Summary: ADI Chain's modularity allows it to be transformed into its own ecosystem of multiple sublayers and chains. For example, Layer 3 (L3) blockchains can be built on top of it and function as customized chains to host a specific application. This flexibility enables ADI to cater to a wide variety of businesses, industries, and compliance standards, ultimately paving the way to bring many businesses and individuals around the world on-chain.
Overview
ADI Network is designed with a modular and extensible architecture, which means it’s not just a single monolithic blockchain, but part of a broader framework that can be composed into multiple layers and chains. The concept of Layer-3s (L3s) refers to additional blockchain networks that run on top of the ADI L2, inheriting security from L2 (and transitively from L1) but offering even more specialization. This modular approach allows ADI to cater to diverse applications, jurisdictions, or workloads on separate chains that are all interconnected.
In practical terms, an L3 is like a “rollup on a rollup.” It could be an application-specific chain or a privacy-focused network that posts its proofs to ADI L2 (instead of directly to L1). ADI’s architecture permits multiple L3s to settle on the ADI L2, each potentially using its execution environment or rules, but relying on ADI L2.
Key Features
Modularity: ADI Network’s modular design means components can be swapped or layered. For example, the choice of data availability (on-chain vs off-chain) is a module. The choice of execution environment (EVM vs something else) could be a module in the future. By having clear interfaces (like the proving layer, the messaging layer, etc.), ADI can integrate new technology as it emerges.
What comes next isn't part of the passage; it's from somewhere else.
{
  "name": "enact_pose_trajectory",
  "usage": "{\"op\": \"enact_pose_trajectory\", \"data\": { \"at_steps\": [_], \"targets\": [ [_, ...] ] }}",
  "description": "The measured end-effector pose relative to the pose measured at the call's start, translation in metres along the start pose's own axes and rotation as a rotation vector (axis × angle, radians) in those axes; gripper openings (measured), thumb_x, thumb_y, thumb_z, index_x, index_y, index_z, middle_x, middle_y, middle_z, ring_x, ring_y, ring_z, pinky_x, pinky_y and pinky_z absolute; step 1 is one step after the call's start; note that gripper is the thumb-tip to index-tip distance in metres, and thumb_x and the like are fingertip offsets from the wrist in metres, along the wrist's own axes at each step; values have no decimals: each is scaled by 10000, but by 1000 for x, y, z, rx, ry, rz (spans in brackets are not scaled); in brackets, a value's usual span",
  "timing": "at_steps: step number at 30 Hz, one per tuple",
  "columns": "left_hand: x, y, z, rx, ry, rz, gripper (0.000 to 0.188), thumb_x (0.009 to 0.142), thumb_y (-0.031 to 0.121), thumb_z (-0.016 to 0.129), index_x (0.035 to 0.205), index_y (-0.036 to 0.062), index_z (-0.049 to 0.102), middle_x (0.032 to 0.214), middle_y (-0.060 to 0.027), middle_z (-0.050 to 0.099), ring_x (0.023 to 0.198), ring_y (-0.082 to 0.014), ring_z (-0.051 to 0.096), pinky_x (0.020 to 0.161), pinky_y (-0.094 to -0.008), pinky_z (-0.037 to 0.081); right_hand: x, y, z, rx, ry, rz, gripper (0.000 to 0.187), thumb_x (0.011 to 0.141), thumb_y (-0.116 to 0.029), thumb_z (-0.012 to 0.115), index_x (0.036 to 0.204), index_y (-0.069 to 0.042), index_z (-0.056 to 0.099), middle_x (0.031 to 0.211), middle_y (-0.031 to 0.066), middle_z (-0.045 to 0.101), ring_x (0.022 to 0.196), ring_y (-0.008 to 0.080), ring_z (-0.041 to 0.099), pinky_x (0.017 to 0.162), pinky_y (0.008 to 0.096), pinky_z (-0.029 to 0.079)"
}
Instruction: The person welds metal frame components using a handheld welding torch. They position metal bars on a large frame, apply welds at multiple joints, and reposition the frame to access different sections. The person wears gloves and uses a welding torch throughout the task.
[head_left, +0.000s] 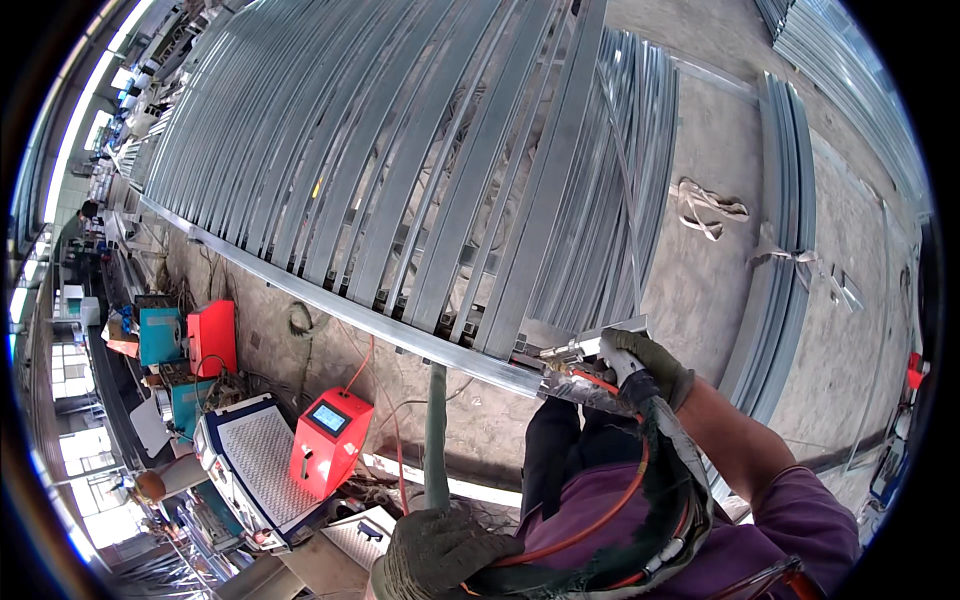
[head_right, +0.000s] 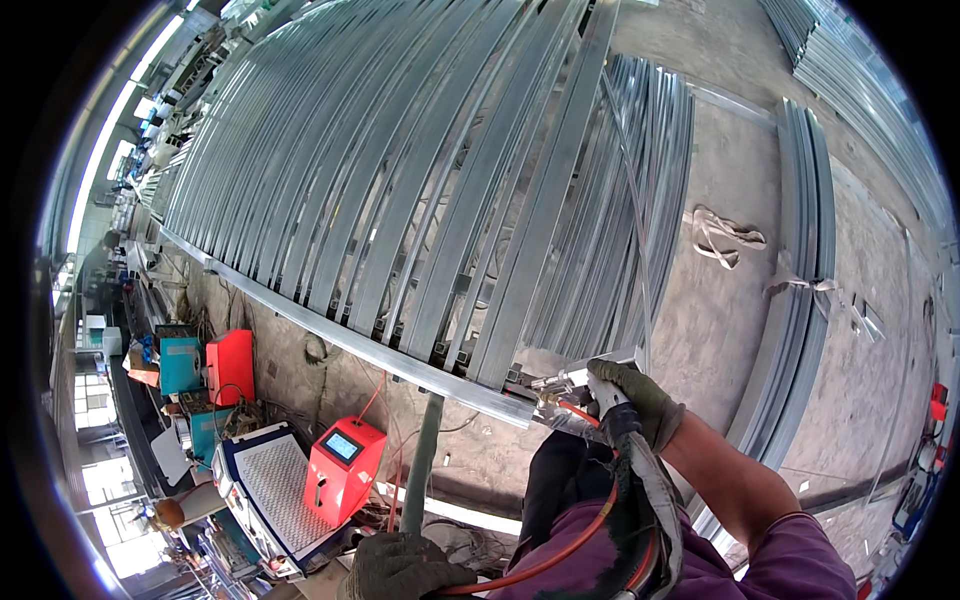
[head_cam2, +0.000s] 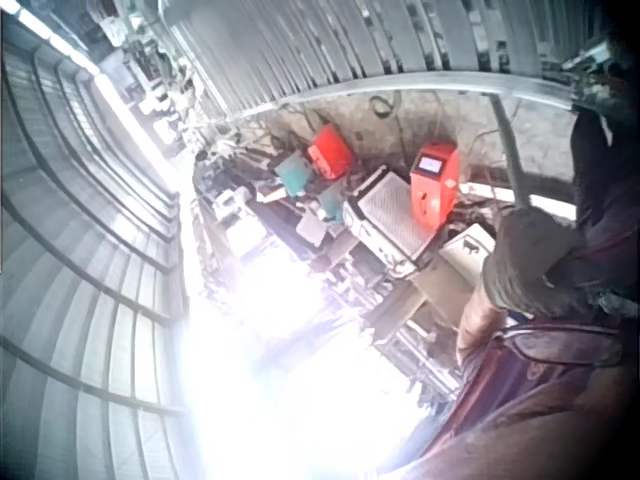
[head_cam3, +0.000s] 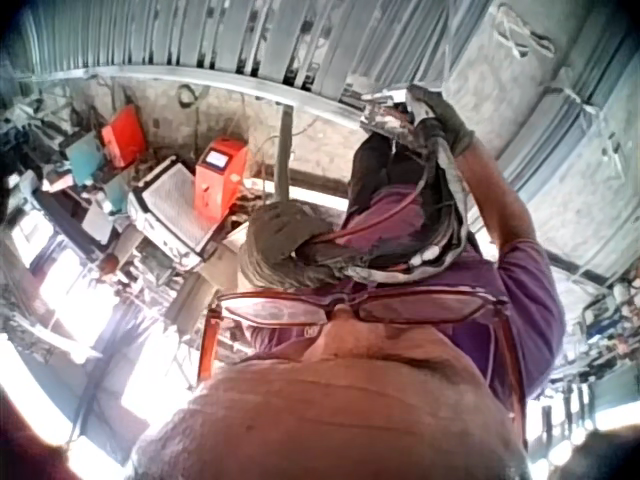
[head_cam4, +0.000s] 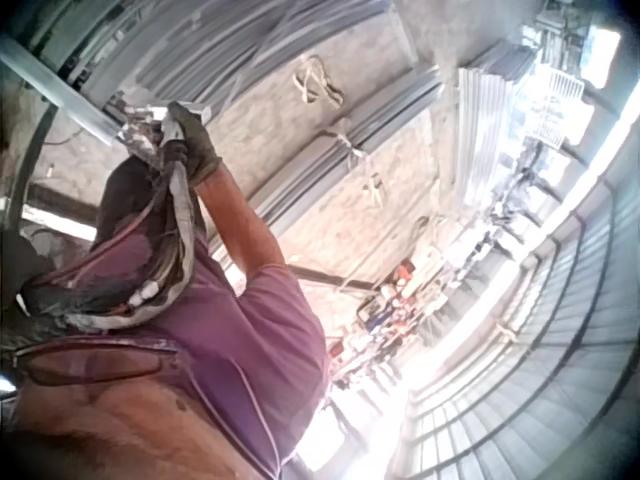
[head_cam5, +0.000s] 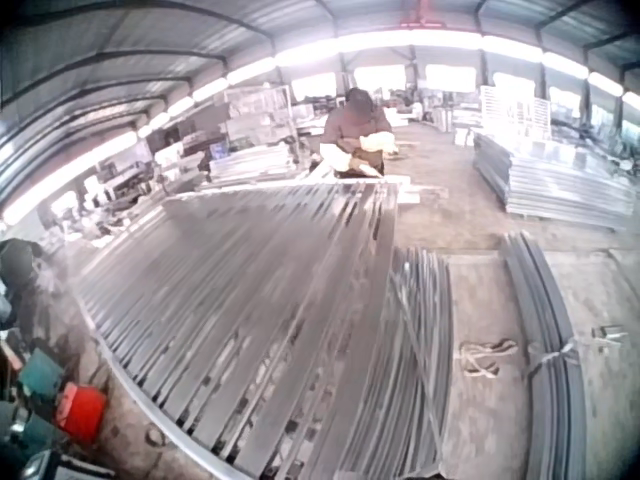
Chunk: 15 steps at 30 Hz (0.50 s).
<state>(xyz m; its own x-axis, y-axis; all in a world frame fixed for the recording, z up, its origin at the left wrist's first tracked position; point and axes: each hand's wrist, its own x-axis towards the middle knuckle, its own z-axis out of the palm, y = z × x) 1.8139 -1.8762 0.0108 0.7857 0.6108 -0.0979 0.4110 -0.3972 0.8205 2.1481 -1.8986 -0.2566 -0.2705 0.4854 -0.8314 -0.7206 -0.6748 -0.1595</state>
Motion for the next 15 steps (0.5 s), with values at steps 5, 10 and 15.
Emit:
{"op": "enact_pose_trajectory", "data": {
  "at_steps": [5,10,15],
  "targets": [
    [11,-4,4,-1,15,49,654,777,659,842,993,45,783,678,-65,622,603,-270,642,579,-403,471,16,10,3,26,107,71,349,1034,-374,726,1104,-42,646,828,114,730,540,214,703,390,379,597],
    [18,-11,10,-35,28,79,673,782,658,841,1010,29,777,682,-67,634,585,-273,639,561,-393,465,19,12,3,35,51,137,421,1002,-413,764,1128,-33,632,845,106,705,598,208,705,407,424,592],
    [23,-17,6,-98,-45,72,668,772,643,856,1000,21,770,721,-82,676,608,-280,667,557,-399,484,24,10,2,77,63,180,335,1021,-374,747,1112,-77,624,894,116,733,612,226,725,402,411,602]
  ]
}}
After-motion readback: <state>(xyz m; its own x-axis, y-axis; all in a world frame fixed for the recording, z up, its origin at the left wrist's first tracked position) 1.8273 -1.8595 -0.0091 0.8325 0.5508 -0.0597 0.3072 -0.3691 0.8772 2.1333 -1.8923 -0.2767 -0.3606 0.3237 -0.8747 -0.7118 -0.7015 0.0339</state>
Integrated L3s: A likely scenario is that ADI Network (the main L2) will host specialized L3s for things like privacy-sensitive operations, compliance-isolated environments, or partner-specific chains. For instance, a healthcare records system might run on a private L3 that anchors to ADI L2, ensuring patient data is only on that L3 yet still benefiting from Ethereum security via ADI L2. Another L3 might be for high-frequency trading that needs even lower latency and can operate with a specific VM optimized for that purpose, settling to L2 periodically.
Compliance and Segmentation: A major advantage of L3s in ADI’s context is segmentation for compliance or jurisdiction. Different countries or organizations might require certain data to remain siloed, or certain transactions to follow specific rules. By giving them their own L3, ADI can meet these requirements without cluttering or risking the main L2. L3s can implement custom economic rules or module configurations – for example, an L3 might choose to use a different gas token or a different data availability mode (maybe the country wants to host its own DAC). ADI L2 is flexible enough to accommodate that, since from L2’s perspective, the L3 is just another client submitting proofs (perhaps akin to how L1 sees an L2).
Interoperability of L3s: All L3s connected to ADI share the same proving and messaging backbone, meaning they can interoperate relatively easily.